The denatured MucA’ protein (10 ml) was refolded by stepwise addition (in three 1-h intervals) into 900 ml of stirring refolding buffer R (50 mM Tris buffer pH 8.0, 10% glycerol v/v, 0.1 mM EDTA, 1 mM DTT) at 4 °C. After the last addition, the solution was incubated for at least 1 h at 4 °C. The re-aggregated portion of MucA’ was removed by centrifugation at 18,500 x g (it can be repeatedly used for refolding after denaturation in buffer D) and the volume of supernatant was measured. Soluble MucA’ protein was precipitated by slow addition of 243 mg of (NH4)2SO4 per ml of supernatant [18]. The precipitated protein was collected by centrifugation and redissolved in 1/10 of the original volume of refolding buffer R. Undissolved components were removed by centrifugation and the supernatant containing soluble MucA’ was concentrated 10–20 x in Centriprep™ 10 concentrator (Amicon Inc., MA) yielding about 5 mg of protein per 2 ml. The MucA’ protein (1 ml of 2.5 mg/ml) was then applied to the gel filtration column Superdex 75 XK 16/60 connected to the FPLC system (Pharmacia, Sweden) equilibrated with 20 mM HEPES pH 7.4, 10% glycerol w/w, 150 mM NaCl, 0.1 mM EDTA and 1 mM DTT at a flow rate 0.8 ml/min. The peak of MucA’ dimer eluting between 66 and 70.6 ml was collected, concentrated by Centricon™ 10 concentrator, flash frozen in liquid nitrogen and stored frozen at − 70 °C.

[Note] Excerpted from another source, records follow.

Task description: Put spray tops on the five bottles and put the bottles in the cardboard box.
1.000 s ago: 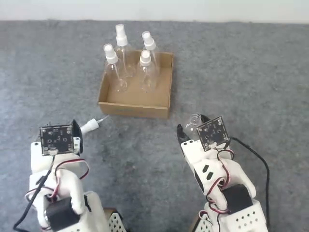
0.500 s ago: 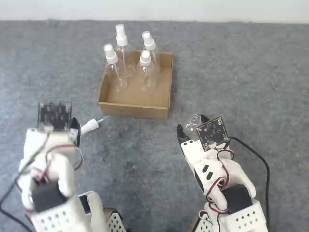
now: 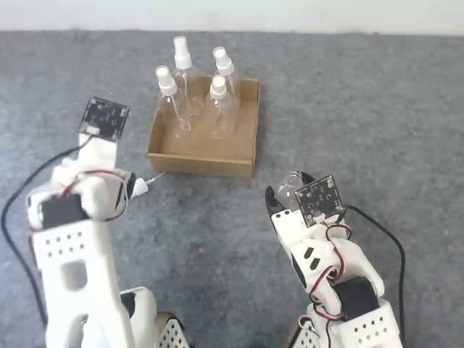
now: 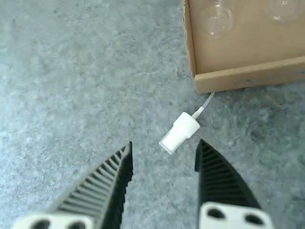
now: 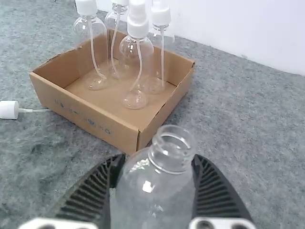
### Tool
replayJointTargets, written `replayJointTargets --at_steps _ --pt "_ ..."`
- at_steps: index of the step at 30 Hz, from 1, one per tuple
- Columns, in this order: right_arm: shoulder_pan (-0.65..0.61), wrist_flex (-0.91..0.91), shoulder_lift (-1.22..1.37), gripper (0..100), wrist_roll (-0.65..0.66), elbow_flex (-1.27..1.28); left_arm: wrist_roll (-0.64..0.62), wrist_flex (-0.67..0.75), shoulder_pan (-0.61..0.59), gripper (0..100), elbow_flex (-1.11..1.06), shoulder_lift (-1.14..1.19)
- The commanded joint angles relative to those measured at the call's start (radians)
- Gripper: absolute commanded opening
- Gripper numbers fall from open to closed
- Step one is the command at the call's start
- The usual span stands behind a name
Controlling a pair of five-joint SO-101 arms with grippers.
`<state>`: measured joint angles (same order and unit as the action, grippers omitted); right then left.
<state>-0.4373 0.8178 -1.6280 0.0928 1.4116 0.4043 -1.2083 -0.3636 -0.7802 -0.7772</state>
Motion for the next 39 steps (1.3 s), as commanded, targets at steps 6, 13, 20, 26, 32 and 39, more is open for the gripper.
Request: replayJointTargets --at_steps 6,13,20,26,32,39 --pt "0.013 -0.025 -0.019 9.0 -0.002 -0.009 0.006 0.003 0.012 21 0.239 0.322" --pt "0.015 -0.025 -0.019 9.0 0.000 -0.009 0.006 0.003 0.014 21 0.392 0.552" --pt "0.013 -0.025 -0.018 9.1 0.000 -0.009 0.009 -0.006 0.026 21 0.536 0.787" --pt "0.013 -0.022 -0.024 9.1 0.000 -0.009 0.046 -0.005 0.081 21 0.552 0.921" --pt "0.013 -0.022 -0.025 9.1 0.000 -0.009 0.081 -0.006 0.107 21 0.549 0.987" --pt "0.012 -0.021 -0.025 9.1 0.000 -0.009 0.086 0.003 0.103 21 0.552 1.056"
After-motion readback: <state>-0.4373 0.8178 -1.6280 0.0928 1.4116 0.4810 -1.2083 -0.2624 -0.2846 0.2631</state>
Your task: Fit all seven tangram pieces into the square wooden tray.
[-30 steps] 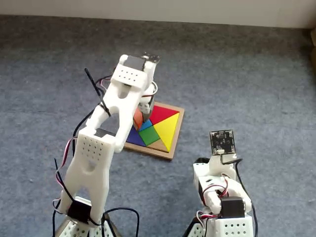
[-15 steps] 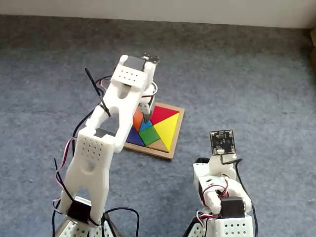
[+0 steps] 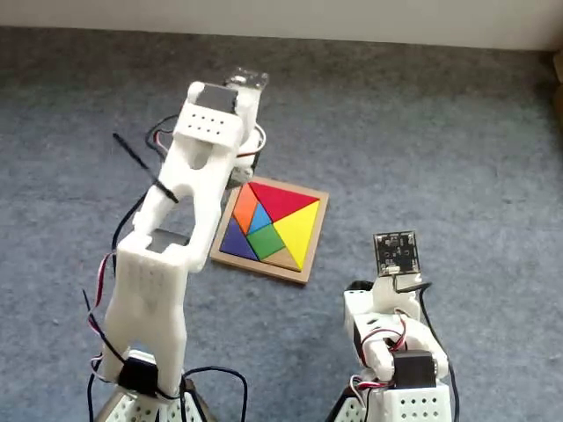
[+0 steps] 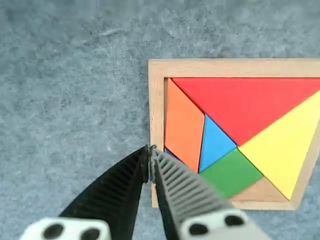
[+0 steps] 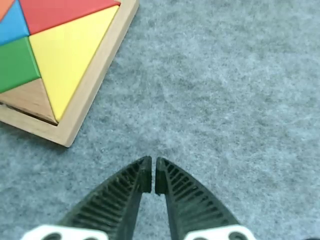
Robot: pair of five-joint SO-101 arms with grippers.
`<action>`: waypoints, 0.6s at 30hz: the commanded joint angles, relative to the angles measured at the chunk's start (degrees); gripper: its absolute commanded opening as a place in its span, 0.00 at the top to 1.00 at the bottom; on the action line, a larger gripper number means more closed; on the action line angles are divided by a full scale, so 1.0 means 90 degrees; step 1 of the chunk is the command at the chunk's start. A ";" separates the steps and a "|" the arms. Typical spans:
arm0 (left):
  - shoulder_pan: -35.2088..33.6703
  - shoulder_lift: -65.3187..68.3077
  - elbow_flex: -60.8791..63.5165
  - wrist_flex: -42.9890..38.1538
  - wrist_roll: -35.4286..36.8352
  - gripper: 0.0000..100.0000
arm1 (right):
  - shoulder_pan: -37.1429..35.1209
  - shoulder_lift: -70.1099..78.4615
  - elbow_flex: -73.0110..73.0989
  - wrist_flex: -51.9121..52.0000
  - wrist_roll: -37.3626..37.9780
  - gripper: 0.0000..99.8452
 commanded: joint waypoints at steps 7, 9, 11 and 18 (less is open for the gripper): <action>0.0132 -0.2388 0.2183 -0.0410 0.0049 0.99 | 0.0034 -0.0073 0.0679 -0.0015 -0.0020 0.97; 0.0132 -0.2867 0.2789 -0.0733 0.0049 0.99 | 0.0034 -0.0073 0.0679 -0.0015 -0.0020 0.97; 0.0142 -0.3453 0.3473 -0.1094 0.0049 0.99 | 0.0034 -0.0073 0.0679 -0.0015 -0.0020 0.97; 0.0181 -0.5573 0.6198 -0.2901 0.0049 0.99 | 0.0034 -0.0073 0.0679 -0.0024 -0.0029 0.97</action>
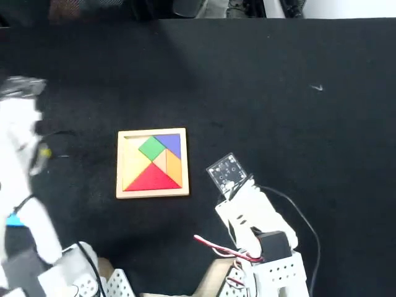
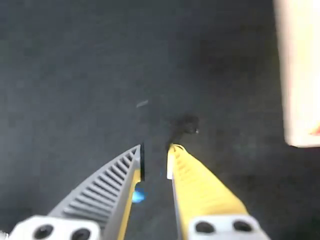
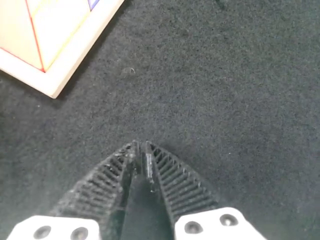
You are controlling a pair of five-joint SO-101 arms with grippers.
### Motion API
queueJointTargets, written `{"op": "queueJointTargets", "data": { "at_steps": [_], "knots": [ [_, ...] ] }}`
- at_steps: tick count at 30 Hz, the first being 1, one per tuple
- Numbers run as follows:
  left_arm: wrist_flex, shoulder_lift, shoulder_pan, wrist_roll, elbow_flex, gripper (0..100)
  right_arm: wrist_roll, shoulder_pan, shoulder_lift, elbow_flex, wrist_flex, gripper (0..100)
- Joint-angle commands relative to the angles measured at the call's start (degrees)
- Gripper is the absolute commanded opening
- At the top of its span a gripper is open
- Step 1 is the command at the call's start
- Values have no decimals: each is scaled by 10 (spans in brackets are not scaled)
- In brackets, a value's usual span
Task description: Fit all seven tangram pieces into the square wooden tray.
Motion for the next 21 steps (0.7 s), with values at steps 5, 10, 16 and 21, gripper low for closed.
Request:
{"op": "queueJointTargets", "data": {
  "at_steps": [5,10,16,21],
  "knots": [
    [-138,-33,-223,-4,149,30,4,6,-53,-2,11,18],
    [-229,39,-245,-3,231,30,4,6,-53,-2,11,18],
    [-234,137,-325,28,174,30,4,6,-53,-2,11,18],
    [-234,211,-365,25,115,30,4,6,-53,-2,11,18]
  ]
}}
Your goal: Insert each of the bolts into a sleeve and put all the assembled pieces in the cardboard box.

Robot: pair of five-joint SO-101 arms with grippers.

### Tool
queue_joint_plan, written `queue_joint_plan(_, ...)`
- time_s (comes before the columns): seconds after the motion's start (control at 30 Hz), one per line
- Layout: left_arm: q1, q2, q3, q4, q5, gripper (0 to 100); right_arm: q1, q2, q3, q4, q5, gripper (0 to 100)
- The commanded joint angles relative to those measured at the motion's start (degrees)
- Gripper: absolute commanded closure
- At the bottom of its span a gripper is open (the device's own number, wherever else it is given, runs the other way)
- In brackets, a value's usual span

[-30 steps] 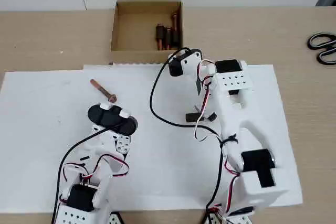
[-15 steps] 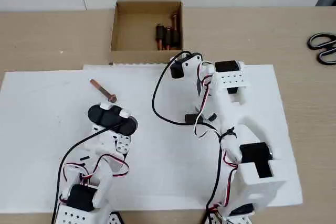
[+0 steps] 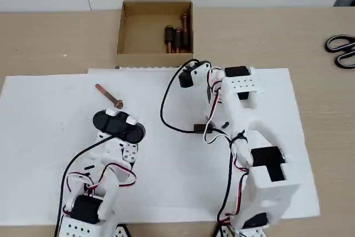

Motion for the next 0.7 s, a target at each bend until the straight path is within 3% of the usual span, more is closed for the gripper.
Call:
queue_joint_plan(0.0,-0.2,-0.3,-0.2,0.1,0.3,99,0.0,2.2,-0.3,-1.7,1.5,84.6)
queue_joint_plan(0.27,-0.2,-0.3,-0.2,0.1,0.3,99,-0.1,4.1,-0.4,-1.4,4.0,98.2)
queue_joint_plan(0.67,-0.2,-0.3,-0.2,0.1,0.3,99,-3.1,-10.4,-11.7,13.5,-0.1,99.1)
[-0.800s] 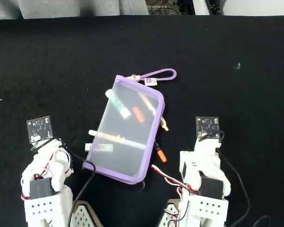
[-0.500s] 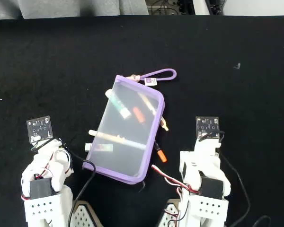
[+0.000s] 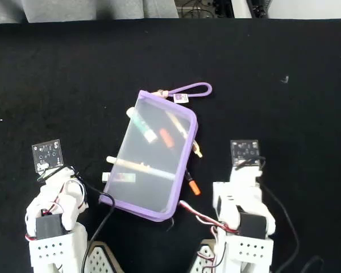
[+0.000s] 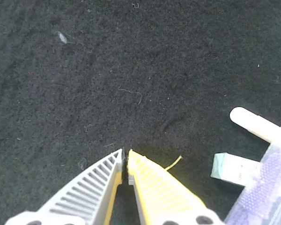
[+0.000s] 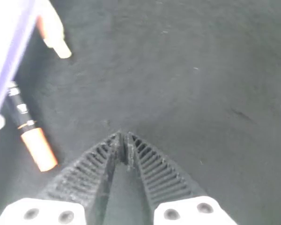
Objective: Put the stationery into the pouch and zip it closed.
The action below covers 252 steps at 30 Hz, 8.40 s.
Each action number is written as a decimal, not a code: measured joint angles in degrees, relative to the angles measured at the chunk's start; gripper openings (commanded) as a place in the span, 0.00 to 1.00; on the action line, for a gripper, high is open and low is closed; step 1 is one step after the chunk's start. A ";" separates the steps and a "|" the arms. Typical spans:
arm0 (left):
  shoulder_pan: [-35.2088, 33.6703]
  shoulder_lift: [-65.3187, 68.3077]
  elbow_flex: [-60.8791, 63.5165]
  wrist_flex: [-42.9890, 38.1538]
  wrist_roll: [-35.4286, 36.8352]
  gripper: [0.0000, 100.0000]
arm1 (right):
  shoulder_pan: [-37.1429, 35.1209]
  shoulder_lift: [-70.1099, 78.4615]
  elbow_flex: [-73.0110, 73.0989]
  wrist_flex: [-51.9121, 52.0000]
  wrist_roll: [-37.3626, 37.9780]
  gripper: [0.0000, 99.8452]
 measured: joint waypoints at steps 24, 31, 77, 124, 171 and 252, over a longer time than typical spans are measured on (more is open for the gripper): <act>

Purification of MucB protein

MucB protein was overexpressed as described for the overexpression of MucA’ except that strain BL21(DE3)/pLysS+pYG8512 was used, and the M9 medium was supplemented with 70 μg/ml ampicillin and 30 μg/ml of chloramphenicol. Cells were harvested, washed once in ice-cold STE, resuspended in a total volume of 10 ml of buffer P (PBS containing 5 mM EDTA) and frozen at − 70 °C. After the cells were melted, they were processed as described for the purification of inclusion bodies containing MucA’ except that lysozyme was not added because of the presence of intracellular T7 lysozyme encoded by the plasmid pLysS. Finally, the pellet containing about 50–70 mg of relatively pure aggregated MucB protein was dissolved in 10 ml of buffer C1 (20 mM Tris pH 7.4, 200 mM NaCl, 2 mM EDTA, 6 M guanidinum hydrochloride, 10 mM DTT). The undissolved components were removed by centrifugation and the supernatant was passed through a 0.45 μm filter. The total volume was then adjusted to 15 ml with buffer C1 and the solution was stored at − 20 °C before further use.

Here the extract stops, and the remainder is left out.